BIG DATA AND MACHINE LEARNING: WHY IT’S TIME FOR MARKETING TO ACT

Akash koul
7 min readApr 20, 2021

CSP Marketing: Opportunities for Progress?

Communications Service Provider marketers operate in a challenging commercial landscape hallmarked by constant change. To remain at the front of highly competitive markets, they need to master the latest technologies as they become available, implement the innovative use cases that unlock their value and correctly judge the impact progressive programs can have on their businesses.

Among the technologies foremost in the marketing arsenal at present are Big Data Analytics, Artificial Intelligence, Machine Learning and the latter’s sub-types; Deep and Neural Networking, deep Web, BTC, Intelligent Chat-bots, Self-Healing networks, IoT (intelligence of Things) and many more.

Sorting The Wheat from the Chaff

Given the variety of options that can be leveraged to enhance marketing program-mes, the CSP marketers first take is identify the potential impact of innovation. To do this, two separate considerations must be taken into account:

· Commercial/Business — Can innovations help to resolve a particular problem more effectively that it has been addressed in the past. As we the industry becomes more technologically advanced, progressive technology must be able to resolve business problems in a more sophisticated way and provide outcomes that have not been possible before.

· Technology — The business impact noted above will need to be embodied as models, logical regression tables, rules and algorithms (like naïve Bayes rule, decision tree, support vector machine, KNN, sentiment analysis, etc.) in order to deliver a result likely to improve past performance. Can this be done?

From a Business Managers Perspective, it is vital to understand both the terminologies and technologies if underlying business problems are to be addressed in a more effective way.

CSPs are Well Placed to innovate

The progressive business manager does not need to be a Zen master in writing code but they should be able to understand the concept, requirements, and Use Cases that relate to any new technology in order to use them effectively.

The telecommunications and Internet industries have historically been among the pioneers in embracing and deploying innovative technologies, especially those that leverage the large volumes of unstructured data they generate. In particular, the telecommunication industry has been a hub for growth reflected in the increase in manufacturing, shipment and use of smartphones and the growth of mobile internet over the last ten years.

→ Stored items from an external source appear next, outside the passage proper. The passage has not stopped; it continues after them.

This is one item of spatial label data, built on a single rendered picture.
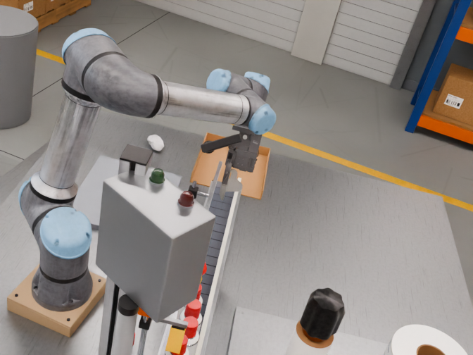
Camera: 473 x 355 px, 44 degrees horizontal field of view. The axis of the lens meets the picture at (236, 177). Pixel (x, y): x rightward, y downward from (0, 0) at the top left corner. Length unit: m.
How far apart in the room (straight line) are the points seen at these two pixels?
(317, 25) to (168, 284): 4.65
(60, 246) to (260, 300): 0.61
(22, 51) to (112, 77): 2.37
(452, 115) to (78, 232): 3.85
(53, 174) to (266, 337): 0.68
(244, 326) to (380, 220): 0.82
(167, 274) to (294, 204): 1.24
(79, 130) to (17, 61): 2.23
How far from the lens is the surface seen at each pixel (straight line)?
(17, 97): 3.73
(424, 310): 1.92
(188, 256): 0.93
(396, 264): 2.04
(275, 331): 1.59
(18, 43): 3.55
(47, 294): 1.53
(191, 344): 1.30
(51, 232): 1.42
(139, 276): 0.98
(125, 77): 1.24
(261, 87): 1.62
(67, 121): 1.39
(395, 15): 5.40
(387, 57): 5.51
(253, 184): 2.14
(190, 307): 1.31
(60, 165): 1.45
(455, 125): 4.85
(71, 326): 1.53
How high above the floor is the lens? 2.05
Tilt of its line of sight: 34 degrees down
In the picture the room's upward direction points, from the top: 14 degrees clockwise
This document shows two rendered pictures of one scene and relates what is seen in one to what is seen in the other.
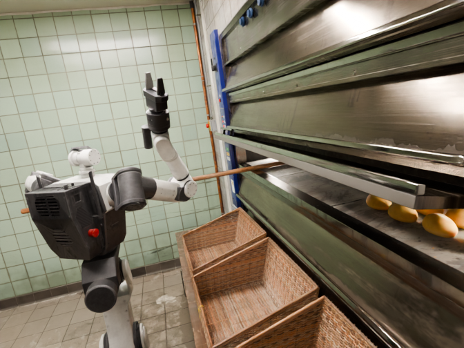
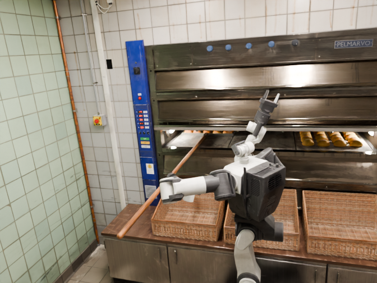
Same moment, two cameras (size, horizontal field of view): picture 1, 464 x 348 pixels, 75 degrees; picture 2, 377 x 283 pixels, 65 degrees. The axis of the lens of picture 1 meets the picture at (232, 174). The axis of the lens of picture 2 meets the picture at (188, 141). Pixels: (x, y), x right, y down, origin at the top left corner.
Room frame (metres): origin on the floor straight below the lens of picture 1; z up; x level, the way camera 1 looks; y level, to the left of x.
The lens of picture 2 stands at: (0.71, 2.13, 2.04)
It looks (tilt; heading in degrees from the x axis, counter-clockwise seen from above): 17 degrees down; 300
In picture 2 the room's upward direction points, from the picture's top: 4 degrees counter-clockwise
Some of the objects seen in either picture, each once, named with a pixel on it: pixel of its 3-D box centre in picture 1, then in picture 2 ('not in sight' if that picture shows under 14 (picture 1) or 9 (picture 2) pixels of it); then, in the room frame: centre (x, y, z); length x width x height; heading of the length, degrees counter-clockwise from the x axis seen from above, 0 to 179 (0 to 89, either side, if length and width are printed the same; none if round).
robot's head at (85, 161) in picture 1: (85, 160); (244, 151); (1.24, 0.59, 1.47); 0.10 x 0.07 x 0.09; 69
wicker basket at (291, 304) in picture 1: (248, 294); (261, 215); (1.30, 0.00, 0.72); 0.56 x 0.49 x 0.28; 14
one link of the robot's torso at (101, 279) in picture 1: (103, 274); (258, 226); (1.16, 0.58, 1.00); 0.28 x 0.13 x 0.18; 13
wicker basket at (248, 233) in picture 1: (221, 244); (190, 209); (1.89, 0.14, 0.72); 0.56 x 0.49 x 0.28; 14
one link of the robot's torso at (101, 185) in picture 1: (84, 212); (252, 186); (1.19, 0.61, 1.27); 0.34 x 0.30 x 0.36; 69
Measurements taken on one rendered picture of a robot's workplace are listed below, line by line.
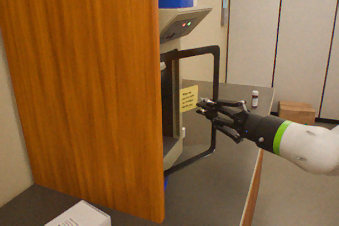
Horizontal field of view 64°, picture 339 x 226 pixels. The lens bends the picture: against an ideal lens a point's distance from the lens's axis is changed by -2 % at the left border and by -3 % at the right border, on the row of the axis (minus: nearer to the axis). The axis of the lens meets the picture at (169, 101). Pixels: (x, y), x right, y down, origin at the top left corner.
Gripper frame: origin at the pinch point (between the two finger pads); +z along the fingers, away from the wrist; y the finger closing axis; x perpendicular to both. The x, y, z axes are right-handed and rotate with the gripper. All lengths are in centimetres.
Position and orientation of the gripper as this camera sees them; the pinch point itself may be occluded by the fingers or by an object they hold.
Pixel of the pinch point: (206, 109)
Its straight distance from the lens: 89.5
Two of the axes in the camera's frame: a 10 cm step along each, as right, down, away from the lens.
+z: -6.4, -2.5, 7.2
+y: -0.2, -9.4, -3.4
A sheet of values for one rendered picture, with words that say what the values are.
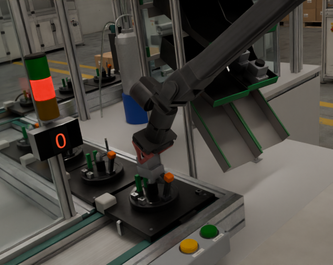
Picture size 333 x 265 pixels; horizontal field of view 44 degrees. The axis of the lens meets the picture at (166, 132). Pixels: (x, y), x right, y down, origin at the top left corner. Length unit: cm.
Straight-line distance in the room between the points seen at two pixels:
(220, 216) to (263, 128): 41
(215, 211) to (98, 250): 32
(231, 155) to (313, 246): 34
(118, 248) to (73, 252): 12
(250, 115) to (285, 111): 117
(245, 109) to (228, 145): 18
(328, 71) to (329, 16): 66
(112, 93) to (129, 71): 48
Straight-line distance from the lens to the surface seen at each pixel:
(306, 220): 124
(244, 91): 120
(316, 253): 113
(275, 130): 140
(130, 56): 196
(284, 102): 252
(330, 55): 538
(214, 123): 128
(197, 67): 89
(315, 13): 951
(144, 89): 98
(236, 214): 115
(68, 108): 229
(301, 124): 275
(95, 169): 135
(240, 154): 126
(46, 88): 100
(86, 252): 111
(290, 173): 147
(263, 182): 141
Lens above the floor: 156
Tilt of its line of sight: 22 degrees down
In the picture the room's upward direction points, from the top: 8 degrees counter-clockwise
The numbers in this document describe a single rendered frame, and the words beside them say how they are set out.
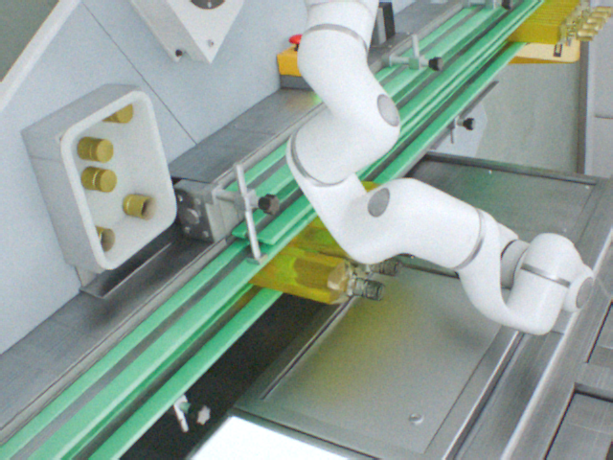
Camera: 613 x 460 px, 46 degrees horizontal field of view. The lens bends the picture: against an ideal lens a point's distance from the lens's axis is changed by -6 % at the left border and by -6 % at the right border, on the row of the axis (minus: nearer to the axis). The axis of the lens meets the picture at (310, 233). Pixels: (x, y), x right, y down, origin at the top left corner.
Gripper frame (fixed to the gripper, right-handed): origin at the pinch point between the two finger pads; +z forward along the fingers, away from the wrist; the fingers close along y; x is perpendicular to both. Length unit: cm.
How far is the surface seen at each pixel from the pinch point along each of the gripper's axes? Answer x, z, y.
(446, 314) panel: 3.8, -4.8, -12.6
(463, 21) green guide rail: -64, 41, 13
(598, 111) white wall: -531, 240, -230
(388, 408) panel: 26.3, -11.9, -12.5
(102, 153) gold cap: 42, 24, 27
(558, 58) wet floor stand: -286, 142, -84
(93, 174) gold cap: 43, 25, 24
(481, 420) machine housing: 18.1, -23.0, -14.9

The fact is that the global telecom sector is a unique and vibrant industry that has constantly evolved, driven by new technologies and infrastructure which continue to filter into the market. The statistics underlining this are impressive — in 2020 there are around 7.7 billion active mobile broadband subscriptions worldwide, an enormous rise from 3.3 billion just 5 years ago, thanks in part to the deployment of 4G LTE*(EY). With mobile technologies in a state of constant evolution, there is little doubt that the intense focus on the potential opportunities now offered by 5G in particular will continue to foster progress.

As a result, as the industry continues to grow more and more complex unstructured data will be created. It will be imperative to comprehend these mammoth volumes of data if CSOs want to lead their markets by delivering better customer services, identifying needs and offering solutions based on effectively utilizing what initially is little more than a Big Data repository.

Big Data Matters: The Four “Vs”

Big data should enable organizations to store, manage, and manipulate vast amounts of disparate data at the right speed and at the right time. To gain the right insights, big data is typically understood in the context of four characteristics; the four “Vs”:

1. Volume: How much data is there?

2. Velocity: How fast data is processed

3. Variety: The various types of data

4. Veracity: accuracy of data

It is convenient to assess big data via the four Vs ( in fact there is a fifth characteristic as well — Value) but it can be misleading and overly simplistic to do so. Why? For example, you may be managing a relatively small amount of very disparate, complex data or you may be processing a huge volume of very simple data. That simple data may be all structured or unstructured.

In short, Big Data is confusing rather than straightforward to assess. The Data that is created in real-time by the users of telecommunications services inherently contains all the characteristics noted above. Some examples make this clear:

· Volume: — With the concept of unlimited calling and the growth in usage of mobile data and broadband services across the industry, we have seen the volume of data created increase. With the arrival of an operator like Jio (https://www.jio.com/) global analysts forecast that the demand for mobile data at 500–600 million GB / month in India only. Thus CDR’s (Call Detail Records) are increasing and the resulting volumes of data cannot fit an SQL or Excel query anymore. Big Data analytics must be used to derive more meaningful information from the humongous amount of raw data being generated.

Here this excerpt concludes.